Problem details: Repeat each line of the listing exactly as written.
━━━━━ Available data ━━━━━
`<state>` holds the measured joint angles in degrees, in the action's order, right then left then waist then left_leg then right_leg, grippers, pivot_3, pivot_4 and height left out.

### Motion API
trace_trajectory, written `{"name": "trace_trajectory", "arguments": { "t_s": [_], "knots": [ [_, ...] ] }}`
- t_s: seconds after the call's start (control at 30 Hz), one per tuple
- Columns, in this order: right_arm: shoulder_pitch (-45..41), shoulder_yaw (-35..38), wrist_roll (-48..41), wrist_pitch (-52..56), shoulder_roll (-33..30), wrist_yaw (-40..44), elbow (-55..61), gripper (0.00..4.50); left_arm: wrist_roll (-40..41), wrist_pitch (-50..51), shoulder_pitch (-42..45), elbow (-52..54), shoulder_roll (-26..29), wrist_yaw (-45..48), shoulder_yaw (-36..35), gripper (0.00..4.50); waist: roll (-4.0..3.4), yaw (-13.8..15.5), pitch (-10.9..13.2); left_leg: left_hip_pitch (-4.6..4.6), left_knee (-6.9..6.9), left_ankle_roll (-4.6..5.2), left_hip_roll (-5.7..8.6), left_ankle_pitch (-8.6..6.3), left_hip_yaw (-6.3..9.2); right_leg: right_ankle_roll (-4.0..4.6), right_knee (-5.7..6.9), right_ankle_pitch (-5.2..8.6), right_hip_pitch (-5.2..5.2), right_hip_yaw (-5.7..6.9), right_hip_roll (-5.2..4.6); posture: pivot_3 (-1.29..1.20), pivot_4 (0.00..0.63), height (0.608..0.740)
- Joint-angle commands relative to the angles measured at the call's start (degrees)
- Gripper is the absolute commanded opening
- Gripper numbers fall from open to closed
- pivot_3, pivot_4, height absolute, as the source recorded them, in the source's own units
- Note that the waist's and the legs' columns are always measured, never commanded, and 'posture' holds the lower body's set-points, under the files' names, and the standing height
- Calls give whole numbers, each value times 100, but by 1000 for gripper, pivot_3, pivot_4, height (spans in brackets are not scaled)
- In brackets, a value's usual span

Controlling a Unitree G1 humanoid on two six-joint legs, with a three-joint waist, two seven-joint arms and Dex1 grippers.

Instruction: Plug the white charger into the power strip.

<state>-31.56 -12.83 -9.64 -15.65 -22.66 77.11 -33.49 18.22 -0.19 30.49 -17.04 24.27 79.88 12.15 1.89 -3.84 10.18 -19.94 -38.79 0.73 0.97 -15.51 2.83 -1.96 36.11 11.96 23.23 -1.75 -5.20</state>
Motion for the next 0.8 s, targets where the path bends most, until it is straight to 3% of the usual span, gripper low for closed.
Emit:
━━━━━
Solved exercise:
`<state>` holds the measured joint angles in degrees, in the action's order, right then left then waist then left_leg then right_leg, grippers, pivot_3, pivot_4 and height left out.

### Motion API
trace_trajectory, written `{"name": "trace_trajectory", "arguments": { "t_s": [_], "knots": [ [_, ...] ] }}`
- t_s: seconds after the call's start (control at 30 Hz), one per tuple
- Columns, in this order: right_arm: shoulder_pitch (-45..41), shoulder_yaw (-35..38), wrist_roll (-48..41), wrist_pitch (-52..56), shoulder_roll (-33..30), wrist_yaw (-40..44), elbow (-55..61), gripper (0.00..4.50); left_arm: wrist_roll (-40..41), wrist_pitch (-50..51), shoulder_pitch (-42..45), elbow (-52..54), shoulder_roll (-26..29), wrist_yaw (-45..48), shoulder_yaw (-36..35), gripper (0.00..4.50); waist: roll (-4.0..3.4), yaw (-13.8..15.5), pitch (-10.9..13.2); left_leg: left_hip_pitch (-4.6..4.6), left_knee (-6.9..6.9), left_ankle_roll (-4.6..5.2), left_hip_roll (-5.7..8.6), left_ankle_pitch (-8.6..6.3), left_hip_yaw (-6.3..9.2); right_leg: right_ankle_roll (-4.0..4.6), right_knee (-5.7..6.9), right_ankle_pitch (-5.2..8.6), right_hip_pitch (-5.2..5.2), right_hip_yaw (-5.7..6.9), right_hip_roll (-5.2..4.6); posture: pivot_3 (-1.29..1.20), pivot_4 (0.00..0.63), height (0.608..0.740)
- Joint-angle commands relative to the angles measured at the call's start (degrees)
- Gripper is the absolute commanded opening
- Gripper numbers fall from open to closed
- pivot_3, pivot_4, height absolute, as the source recorded them, in the source's own units
- Note that the waist's and the legs' columns are always measured, never commanded, and 'posture' holds the lower body's set-points, under the files' names, and the standing height
- Calls give whole numbers, each value times 100, but by 1000 for gripper, pivot_3, pivot_4, height (spans in brackets are not scaled)
- In brackets, a value's usual span

Controlling a Unitree G1 humanoid on two six-joint legs, with a three-joint waist, two seven-joint arms and Dex1 grippers.

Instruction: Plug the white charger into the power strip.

<state>-31.56 -12.83 -9.64 -15.65 -22.66 77.11 -33.49 18.22 -0.19 30.49 -17.04 24.27 79.88 12.15 1.89 -3.84 10.18 -19.94 -38.79 0.73 0.97 -15.51 2.83 -1.96 36.11 11.96 23.23 -1.75 -5.20</state>
Motion for the next 0.8 s, targets where the path bends most, until it is straight to 3% of the usual span, gripper low for closed.
Emit:

The work is done, and the output is complete.